# ASSIGNMENT:
Because only the count matters, report how many lines in the material hold the string "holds" and nothing more.

# DATA FOR PROCESSING:
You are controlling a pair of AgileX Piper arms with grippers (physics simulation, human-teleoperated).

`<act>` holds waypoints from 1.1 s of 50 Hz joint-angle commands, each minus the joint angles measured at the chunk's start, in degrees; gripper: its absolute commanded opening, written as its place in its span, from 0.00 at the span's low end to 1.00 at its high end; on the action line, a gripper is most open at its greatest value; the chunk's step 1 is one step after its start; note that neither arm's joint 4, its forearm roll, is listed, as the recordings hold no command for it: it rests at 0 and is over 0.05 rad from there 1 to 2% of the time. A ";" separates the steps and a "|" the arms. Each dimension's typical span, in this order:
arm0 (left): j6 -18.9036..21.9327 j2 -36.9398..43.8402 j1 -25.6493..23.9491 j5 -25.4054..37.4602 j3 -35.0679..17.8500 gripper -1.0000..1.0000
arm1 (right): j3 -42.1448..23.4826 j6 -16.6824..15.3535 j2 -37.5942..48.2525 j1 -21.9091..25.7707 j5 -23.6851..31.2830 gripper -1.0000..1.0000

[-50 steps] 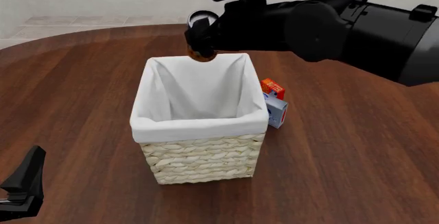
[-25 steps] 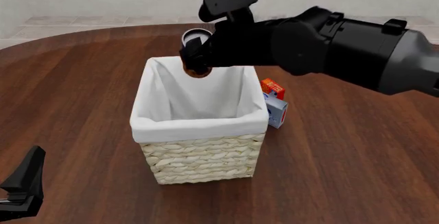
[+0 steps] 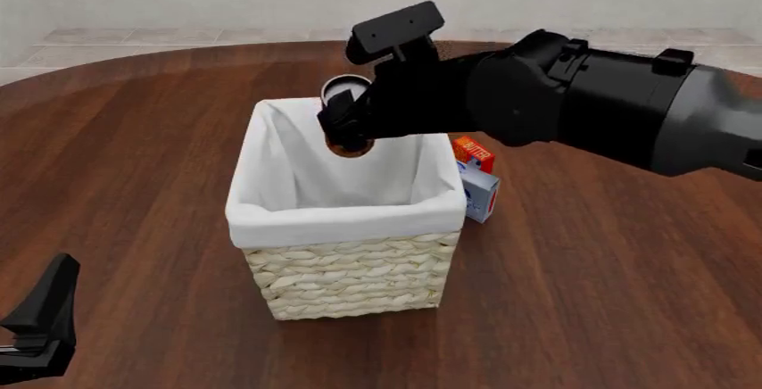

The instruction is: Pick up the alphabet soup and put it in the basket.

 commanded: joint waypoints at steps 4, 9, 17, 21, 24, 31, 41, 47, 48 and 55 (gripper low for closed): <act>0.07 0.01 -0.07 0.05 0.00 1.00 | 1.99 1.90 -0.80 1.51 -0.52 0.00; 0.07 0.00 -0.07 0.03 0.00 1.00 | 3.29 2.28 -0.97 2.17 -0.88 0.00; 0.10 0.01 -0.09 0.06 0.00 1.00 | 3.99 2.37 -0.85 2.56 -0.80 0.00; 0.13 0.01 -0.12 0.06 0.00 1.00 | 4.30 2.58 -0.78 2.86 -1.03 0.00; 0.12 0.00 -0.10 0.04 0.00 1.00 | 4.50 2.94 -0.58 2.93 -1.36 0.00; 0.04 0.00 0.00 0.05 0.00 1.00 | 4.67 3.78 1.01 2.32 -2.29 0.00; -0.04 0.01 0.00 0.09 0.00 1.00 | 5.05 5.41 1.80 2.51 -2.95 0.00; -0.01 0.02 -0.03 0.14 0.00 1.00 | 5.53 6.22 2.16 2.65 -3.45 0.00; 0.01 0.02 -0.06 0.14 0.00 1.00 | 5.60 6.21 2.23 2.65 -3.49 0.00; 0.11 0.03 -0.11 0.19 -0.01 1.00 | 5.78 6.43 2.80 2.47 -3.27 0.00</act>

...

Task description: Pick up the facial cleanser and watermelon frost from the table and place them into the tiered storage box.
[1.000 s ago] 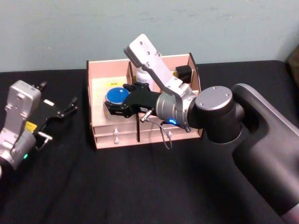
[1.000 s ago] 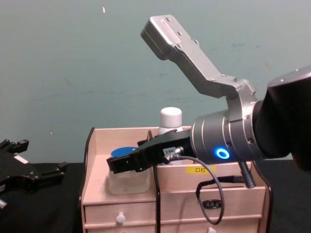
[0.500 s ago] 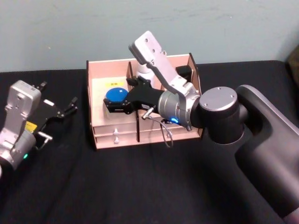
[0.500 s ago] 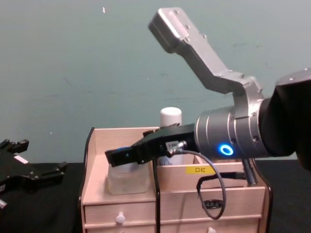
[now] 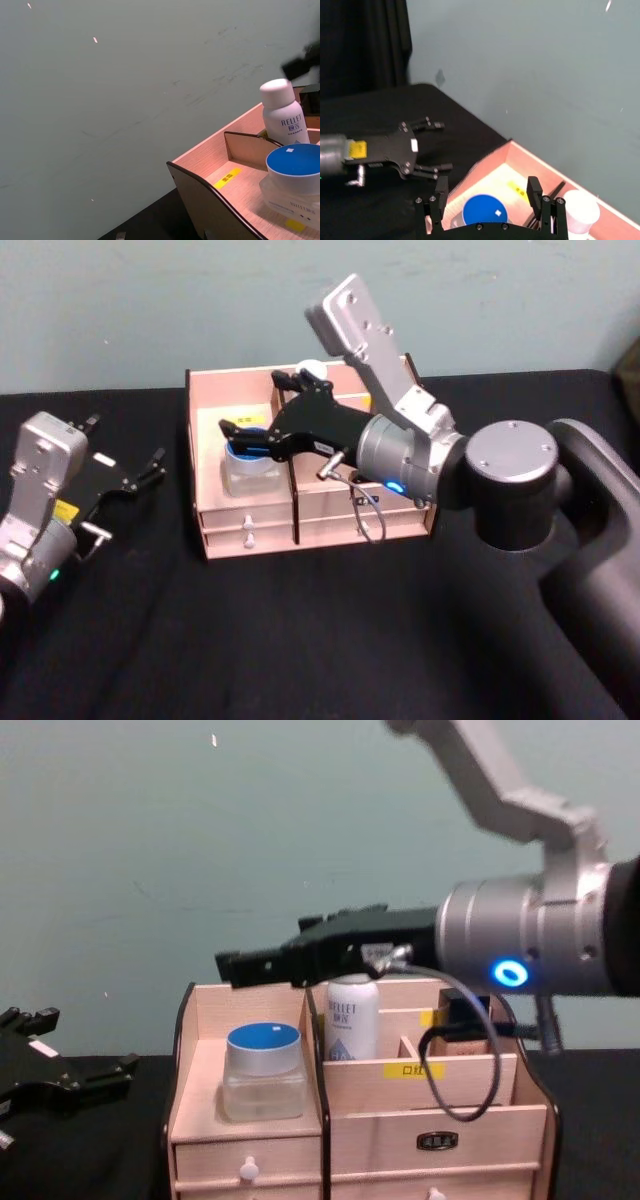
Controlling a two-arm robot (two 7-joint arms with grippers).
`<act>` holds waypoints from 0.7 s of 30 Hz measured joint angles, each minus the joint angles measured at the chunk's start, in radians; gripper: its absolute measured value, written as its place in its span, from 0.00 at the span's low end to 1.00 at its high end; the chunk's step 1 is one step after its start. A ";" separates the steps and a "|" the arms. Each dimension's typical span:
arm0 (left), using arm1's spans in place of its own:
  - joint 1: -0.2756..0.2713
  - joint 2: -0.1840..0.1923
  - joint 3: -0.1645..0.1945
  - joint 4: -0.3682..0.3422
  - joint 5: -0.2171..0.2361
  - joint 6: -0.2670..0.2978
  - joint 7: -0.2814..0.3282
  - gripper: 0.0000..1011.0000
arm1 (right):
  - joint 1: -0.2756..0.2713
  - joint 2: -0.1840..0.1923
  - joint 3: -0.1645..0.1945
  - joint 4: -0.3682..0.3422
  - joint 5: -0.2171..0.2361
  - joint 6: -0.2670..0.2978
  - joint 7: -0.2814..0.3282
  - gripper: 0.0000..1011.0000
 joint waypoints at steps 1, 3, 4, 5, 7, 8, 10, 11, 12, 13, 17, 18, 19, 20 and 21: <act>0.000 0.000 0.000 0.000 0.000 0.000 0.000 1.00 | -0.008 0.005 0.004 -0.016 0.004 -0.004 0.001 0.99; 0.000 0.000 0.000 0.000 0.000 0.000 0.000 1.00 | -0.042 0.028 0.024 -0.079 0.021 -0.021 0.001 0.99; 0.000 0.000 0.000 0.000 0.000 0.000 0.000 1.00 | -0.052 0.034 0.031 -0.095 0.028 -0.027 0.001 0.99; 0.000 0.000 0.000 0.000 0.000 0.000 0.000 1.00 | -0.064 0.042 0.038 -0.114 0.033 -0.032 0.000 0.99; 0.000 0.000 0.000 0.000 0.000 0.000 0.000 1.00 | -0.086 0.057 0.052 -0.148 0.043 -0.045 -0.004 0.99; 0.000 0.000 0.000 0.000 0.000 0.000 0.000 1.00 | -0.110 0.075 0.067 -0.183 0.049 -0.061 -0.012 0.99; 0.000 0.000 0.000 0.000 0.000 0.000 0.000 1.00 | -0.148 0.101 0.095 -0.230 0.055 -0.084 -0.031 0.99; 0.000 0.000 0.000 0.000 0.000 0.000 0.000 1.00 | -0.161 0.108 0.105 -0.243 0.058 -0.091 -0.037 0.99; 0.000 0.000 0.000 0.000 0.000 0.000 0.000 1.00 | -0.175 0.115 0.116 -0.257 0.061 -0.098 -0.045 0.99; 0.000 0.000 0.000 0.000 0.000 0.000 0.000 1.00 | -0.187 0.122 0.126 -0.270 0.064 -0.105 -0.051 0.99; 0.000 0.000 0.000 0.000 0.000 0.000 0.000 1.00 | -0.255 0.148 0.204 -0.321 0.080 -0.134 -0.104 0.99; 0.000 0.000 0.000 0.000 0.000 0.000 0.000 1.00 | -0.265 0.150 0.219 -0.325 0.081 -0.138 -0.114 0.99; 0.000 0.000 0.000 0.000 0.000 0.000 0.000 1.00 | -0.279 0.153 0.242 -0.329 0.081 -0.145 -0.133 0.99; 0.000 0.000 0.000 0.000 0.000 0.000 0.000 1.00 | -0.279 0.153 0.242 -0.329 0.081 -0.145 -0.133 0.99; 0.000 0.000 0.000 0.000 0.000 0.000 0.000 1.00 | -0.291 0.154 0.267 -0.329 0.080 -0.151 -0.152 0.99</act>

# ANSWER FOR THIS EXERCISE:
2